At home, the CIA’s methods have also come under renewed attack. Late last month, the government’s Intelligence Science Board released a blistering report criticizing the harsher interrogation techniques used by the CIA ranging from stress positions and sleep deprivation to exposure to heat and cold and so-called water-boarding as ineffective and even counterproductive. Rights groups have called such methods torture, while Secretary of State Condoleezza Rice’s former counselor, Philip Zelikow, denounced them as "immoral" during a widely-noted lecture the previous month.
Meanwhile, the Senate Intelligence Committee issued a report just last week which questioned the value of the CIA’s secret detention and interrogation program, suggesting that whatever gains it has made in obtaining intelligence are outweighed by the negative publicity it has generated and the likelihood that it has also elicited false information.
Finally, the American Civil Liberties Union last week sued a subsidiary of Boeing involved in the CIA’s rendition program on behalf of three individuals, including an Egyptian, Ethiopian, and an Italian who were captured in one country and then sent to secret detention sites where they were allegedly tortured.
Like torture, enforced disappearance a practice initiated by the Nazis under the notorious "Night and Fog" decrees that became widely used by military dictatorships against suspected political dissidents in Latin America in the 1970’s violates a number of human rights treaties ratified by the US
"Since the end of Latin America’s dirty wars, the world has rejected the use of ‘disappearances’ as a fundamental violation of international law," said Meg Satterthwaite, director of New York University’s human rights program"Despite this universal condemnation, our research shows that the United States has tried to vanish both the people in this report, and the rule of law. Enforced disappearances are illegal, regardless of who carries them out."
Bush himself publicly acknowledged for the first time last September that the CIA has operated secret prisons in various parts of the world, when he announced the transfer of 14 "high-value" detainees, including the alleged 9/11 mastermind, Khalid Sheikh Mohammed, from CIA custody to the military detention facility at Guantanamo Bay, Cuba.
At the time, he insisted that no other detainees were being held by the CIA, although the agency reportedly transferred yet another alleged senior al-Qaeda operative, Abd al-Hadi al-Iraqi to Guantanamo in April. This suggested that he had also been held for some time, although probably in some form of "proxy detention" in a third country, rather than a CIA-controlled "black site".

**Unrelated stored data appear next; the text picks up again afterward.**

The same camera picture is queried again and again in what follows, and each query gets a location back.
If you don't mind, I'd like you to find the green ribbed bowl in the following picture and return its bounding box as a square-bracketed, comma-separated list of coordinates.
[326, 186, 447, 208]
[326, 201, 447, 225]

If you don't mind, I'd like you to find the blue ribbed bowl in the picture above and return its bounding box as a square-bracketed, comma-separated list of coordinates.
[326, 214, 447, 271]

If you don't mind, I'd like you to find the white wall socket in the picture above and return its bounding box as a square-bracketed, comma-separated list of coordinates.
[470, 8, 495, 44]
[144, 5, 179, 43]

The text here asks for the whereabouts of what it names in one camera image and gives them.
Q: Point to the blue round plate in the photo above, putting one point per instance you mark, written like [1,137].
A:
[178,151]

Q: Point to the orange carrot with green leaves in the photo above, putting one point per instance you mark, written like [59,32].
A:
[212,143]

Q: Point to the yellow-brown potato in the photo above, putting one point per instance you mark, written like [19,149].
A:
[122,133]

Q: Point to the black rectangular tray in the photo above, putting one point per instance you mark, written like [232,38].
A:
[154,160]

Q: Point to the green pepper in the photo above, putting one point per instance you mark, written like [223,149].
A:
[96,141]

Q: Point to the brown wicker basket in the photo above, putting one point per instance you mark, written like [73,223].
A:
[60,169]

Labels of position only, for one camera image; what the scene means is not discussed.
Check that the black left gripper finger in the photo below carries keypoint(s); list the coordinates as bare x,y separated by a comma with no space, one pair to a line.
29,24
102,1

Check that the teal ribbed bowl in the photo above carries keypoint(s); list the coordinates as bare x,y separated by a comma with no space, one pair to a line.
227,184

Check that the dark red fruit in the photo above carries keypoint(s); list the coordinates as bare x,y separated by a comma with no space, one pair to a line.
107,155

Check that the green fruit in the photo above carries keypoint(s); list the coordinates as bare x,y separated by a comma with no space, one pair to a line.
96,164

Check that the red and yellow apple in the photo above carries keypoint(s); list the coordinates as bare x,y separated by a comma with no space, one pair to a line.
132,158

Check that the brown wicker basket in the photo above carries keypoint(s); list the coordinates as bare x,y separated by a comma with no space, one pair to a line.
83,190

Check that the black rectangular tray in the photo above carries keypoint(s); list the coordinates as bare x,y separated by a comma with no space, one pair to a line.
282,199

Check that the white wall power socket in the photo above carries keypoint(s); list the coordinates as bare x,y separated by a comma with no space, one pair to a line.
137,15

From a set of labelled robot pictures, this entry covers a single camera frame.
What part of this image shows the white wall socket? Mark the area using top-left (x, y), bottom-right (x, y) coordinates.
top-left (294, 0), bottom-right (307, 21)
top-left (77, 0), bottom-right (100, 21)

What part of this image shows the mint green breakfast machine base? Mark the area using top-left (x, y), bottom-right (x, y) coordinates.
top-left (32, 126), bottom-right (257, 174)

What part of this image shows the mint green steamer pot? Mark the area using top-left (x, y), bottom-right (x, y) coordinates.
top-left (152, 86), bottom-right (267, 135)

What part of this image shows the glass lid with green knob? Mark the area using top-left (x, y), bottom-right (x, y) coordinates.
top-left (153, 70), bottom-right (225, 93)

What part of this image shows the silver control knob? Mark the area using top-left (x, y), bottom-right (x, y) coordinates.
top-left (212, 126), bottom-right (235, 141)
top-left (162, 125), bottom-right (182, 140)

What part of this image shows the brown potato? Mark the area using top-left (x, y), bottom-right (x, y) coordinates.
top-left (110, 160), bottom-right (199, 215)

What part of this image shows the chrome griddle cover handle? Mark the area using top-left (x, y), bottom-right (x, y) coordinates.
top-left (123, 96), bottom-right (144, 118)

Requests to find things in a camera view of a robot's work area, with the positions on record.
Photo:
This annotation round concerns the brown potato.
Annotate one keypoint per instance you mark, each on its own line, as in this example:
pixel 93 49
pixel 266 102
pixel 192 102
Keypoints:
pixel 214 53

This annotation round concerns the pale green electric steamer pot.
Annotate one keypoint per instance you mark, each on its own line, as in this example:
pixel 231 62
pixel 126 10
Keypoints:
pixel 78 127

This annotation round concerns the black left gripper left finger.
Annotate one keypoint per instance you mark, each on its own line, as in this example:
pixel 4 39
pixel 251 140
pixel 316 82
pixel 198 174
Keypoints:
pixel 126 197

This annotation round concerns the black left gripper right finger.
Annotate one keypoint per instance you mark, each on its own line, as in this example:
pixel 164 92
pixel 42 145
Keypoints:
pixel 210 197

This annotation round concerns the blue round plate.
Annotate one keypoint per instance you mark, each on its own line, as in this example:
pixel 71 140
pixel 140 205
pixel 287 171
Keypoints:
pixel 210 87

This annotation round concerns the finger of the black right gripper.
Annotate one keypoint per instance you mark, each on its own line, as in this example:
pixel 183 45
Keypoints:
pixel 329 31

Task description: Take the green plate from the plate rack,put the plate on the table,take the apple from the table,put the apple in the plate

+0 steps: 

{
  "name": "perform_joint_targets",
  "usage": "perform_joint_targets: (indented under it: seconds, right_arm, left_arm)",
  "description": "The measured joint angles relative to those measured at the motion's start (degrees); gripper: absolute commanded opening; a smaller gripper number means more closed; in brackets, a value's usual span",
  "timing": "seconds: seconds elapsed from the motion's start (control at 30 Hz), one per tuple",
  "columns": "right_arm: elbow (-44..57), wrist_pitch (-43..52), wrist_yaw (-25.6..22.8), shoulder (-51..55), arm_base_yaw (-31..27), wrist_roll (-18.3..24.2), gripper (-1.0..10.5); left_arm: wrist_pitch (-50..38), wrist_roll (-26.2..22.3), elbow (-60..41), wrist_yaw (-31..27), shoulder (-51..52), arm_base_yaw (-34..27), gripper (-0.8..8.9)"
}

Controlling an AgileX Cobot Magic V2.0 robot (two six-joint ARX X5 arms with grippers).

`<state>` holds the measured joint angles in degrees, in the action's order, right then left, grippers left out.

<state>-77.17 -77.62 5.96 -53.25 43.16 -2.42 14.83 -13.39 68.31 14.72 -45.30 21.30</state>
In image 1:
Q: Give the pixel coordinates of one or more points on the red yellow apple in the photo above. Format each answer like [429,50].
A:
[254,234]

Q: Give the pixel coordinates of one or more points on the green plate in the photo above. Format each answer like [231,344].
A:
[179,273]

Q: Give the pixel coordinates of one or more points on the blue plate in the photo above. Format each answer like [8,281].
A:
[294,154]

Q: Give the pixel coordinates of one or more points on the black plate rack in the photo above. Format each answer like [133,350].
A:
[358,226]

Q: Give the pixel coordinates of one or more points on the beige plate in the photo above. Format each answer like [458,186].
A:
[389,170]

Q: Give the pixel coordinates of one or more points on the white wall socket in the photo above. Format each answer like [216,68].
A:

More than a hundred terrorist suspects are believed to have been subject to the rendition program, but most of those eventually were sent to Guantanamo or released or otherwise have been accounted for.
Of the 39 who remain unaccounted for, the report divided them into three groups three whose detention by the US was officially acknowledged at one time; 18 about whom there is strong evidence, including witness testimony, that the US held them in secret detention; and the remainder about whom there is some evidence of their being held by the US in secret detention.
Although most of the individuals on the list were originally detained in Pakistan, many are nationals from other countries, including Egypt, Kenya, Libya, Morocco, and Spain. Other initial seizures took place in Iran, Iraq, Somalia, and Sudan.
Regarding cases where family members of terrorist suspects have been held, the report noted that some have been released, while others remain unaccounted for.
The seven- and nine-year-old sons of Khalid Sheikh Mohammed were reportedly apprehended by Pakistani security forces in September 2002 and subsequently questioned about his possible whereabouts. After his capture, according to the report, they were used by the CIA as "leverage to force their father to cooperate with the United States."